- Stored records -
= Beginning of Section =

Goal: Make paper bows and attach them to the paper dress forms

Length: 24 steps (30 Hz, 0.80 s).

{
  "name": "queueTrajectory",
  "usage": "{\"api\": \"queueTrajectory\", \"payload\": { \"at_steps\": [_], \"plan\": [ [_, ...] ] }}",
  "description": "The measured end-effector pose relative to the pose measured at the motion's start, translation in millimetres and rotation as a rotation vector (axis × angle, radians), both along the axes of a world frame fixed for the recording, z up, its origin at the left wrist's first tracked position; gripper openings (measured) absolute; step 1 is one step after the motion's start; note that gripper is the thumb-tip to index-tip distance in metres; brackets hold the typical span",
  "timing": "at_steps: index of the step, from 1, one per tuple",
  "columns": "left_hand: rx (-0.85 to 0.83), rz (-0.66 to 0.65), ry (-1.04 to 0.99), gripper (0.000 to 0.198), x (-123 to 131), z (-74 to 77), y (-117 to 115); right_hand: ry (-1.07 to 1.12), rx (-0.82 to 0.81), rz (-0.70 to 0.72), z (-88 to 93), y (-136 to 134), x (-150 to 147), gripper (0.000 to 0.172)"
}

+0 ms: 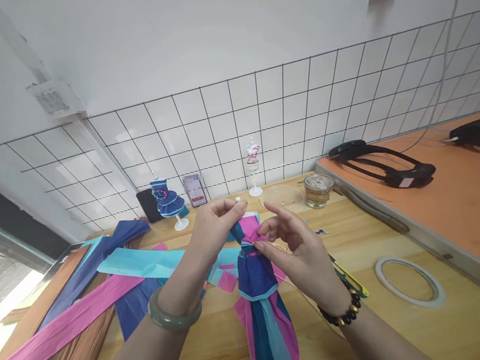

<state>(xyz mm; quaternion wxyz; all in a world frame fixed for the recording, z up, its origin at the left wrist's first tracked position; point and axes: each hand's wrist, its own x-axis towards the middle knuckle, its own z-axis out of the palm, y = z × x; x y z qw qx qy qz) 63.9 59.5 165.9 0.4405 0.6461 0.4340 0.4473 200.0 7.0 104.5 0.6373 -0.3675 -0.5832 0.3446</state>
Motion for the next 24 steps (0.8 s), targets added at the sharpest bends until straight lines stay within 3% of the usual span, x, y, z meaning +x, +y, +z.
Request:
{"api": "queueTrajectory", "payload": {
  "at_steps": [14,24],
  "plan": [
    [0.000,-0.010,-0.006,0.025,-1.7,-7.7,7.0,0.234,-0.302,0.204,11.6,7.2,5.7,0.059],
    [-0.014,-0.014,-0.011,0.026,-3.4,-14.7,13.1,0.248,-0.327,0.230,9.1,10.9,5.7,0.059]
  ]
}}
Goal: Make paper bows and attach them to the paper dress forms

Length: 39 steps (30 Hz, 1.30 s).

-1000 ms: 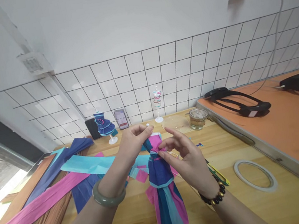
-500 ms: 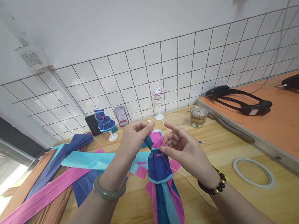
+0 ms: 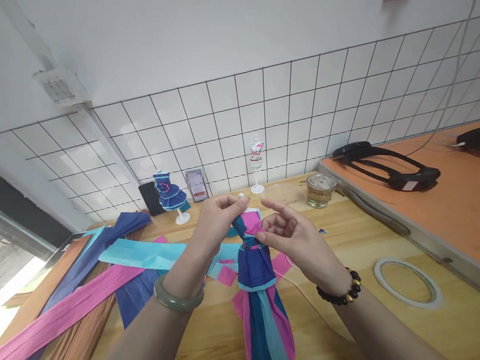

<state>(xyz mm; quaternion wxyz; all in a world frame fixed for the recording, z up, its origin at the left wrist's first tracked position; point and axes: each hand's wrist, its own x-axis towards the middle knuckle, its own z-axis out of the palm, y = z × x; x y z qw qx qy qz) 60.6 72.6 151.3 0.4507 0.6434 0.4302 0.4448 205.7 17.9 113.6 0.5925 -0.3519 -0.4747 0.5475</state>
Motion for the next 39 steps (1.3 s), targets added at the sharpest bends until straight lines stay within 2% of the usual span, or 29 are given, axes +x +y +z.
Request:
{"api": "queueTrajectory", "payload": {
  "at_steps": [11,20,32,39],
  "plan": [
    [0.010,-0.013,0.010,0.027,0.3,-1.7,2.2,-0.020,0.010,-0.005,3.2,-0.2,-0.4,0.061],
    [0.008,-0.007,-0.008,0.029,1.4,-1.1,0.7,-0.192,0.215,-0.148,-0.8,-4.6,-3.3,0.057],
    [0.034,0.022,-0.011,0.027,3.1,1.1,-3.2,-0.268,0.252,-0.193,-1.5,-7.3,-3.3,0.059],
    [0.079,0.083,-0.033,0.026,7.1,2.1,-7.4,-0.298,0.271,-0.206,-1.4,-7.8,-2.6,0.059]
  ]
}}
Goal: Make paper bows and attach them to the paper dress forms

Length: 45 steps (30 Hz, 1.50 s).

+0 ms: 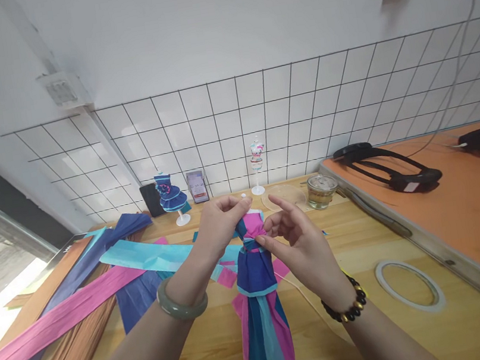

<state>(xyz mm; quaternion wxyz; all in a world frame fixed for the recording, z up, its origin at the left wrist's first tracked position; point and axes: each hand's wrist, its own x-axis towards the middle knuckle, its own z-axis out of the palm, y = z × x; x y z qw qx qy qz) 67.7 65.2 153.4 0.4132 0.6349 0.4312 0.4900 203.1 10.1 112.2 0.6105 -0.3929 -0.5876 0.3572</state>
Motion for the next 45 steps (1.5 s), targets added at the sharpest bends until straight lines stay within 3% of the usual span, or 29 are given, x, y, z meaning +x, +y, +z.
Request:
{"api": "queueTrajectory", "payload": {
  "at_steps": [17,25,31,39,45],
  "plan": [
    [0.039,0.019,0.031,0.027,1.2,-0.2,-1.9,-0.062,0.039,-0.015,5.9,-4.2,0.2,0.057],
    [-0.008,-0.016,0.006,0.027,1.0,0.6,-1.6,0.005,-0.028,0.007,3.5,-0.8,-0.3,0.052],
    [-0.004,-0.009,-0.003,0.026,0.3,2.1,-1.2,-0.274,0.241,-0.105,2.9,-2.7,2.3,0.007],
    [-0.017,0.004,-0.013,0.027,-1.7,1.4,0.7,-0.744,0.586,-0.326,-2.1,-5.0,2.4,0.020],
    [-0.012,0.039,-0.004,0.030,-4.5,-1.3,3.5,-0.928,0.716,-0.370,-4.8,-4.0,1.8,0.028]
  ]
}}
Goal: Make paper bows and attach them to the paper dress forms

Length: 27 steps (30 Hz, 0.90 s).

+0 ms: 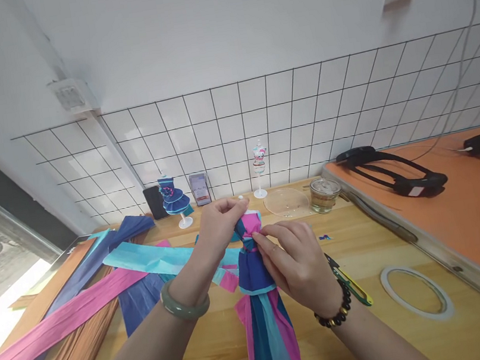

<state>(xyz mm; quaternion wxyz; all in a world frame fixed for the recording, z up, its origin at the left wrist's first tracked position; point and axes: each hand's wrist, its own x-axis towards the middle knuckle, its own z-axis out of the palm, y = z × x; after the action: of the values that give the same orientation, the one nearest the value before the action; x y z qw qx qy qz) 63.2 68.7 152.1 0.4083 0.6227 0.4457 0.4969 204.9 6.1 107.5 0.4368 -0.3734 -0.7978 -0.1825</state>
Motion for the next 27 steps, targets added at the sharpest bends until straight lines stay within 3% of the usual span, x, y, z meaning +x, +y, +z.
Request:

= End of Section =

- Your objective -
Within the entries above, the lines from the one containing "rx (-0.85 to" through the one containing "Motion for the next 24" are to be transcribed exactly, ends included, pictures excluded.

- Answer for this exercise -
  "columns": "left_hand: rx (-0.85 to 0.83), rz (-0.66 to 0.65), ry (-1.04 to 0.99), gripper (0.000 to 0.198), x (-123 to 131), z (-74 to 77), y (-117 to 115); right_hand: ry (-1.07 to 1.12), rx (-0.82 to 0.81), rz (-0.70 to 0.72), z (-88 to 93), y (-136 to 134), x (-150 to 147), gripper (0.000 to 0.172)"
}

+0 ms: 

<state>(xyz mm; quaternion wxyz; all in a world frame fixed for the recording, z up, its origin at the left wrist's first tracked position; point and axes: each hand's wrist, its own x-axis towards the middle knuckle, its own z-axis out of the palm, y = z × x; x y z qw qx qy qz) 63.9 59.5 165.9 0.4405 0.6461 0.4340 0.4473 200.0 7.0 104.5 0.6373 -0.3675 -0.5832 0.3446</state>
Motion for the next 24 steps (0.8 s), targets added at the sharpest bends until straight lines stay within 3% of the usual span, x, y, z meaning +x, +y, +z.

The response to the exercise has been completed.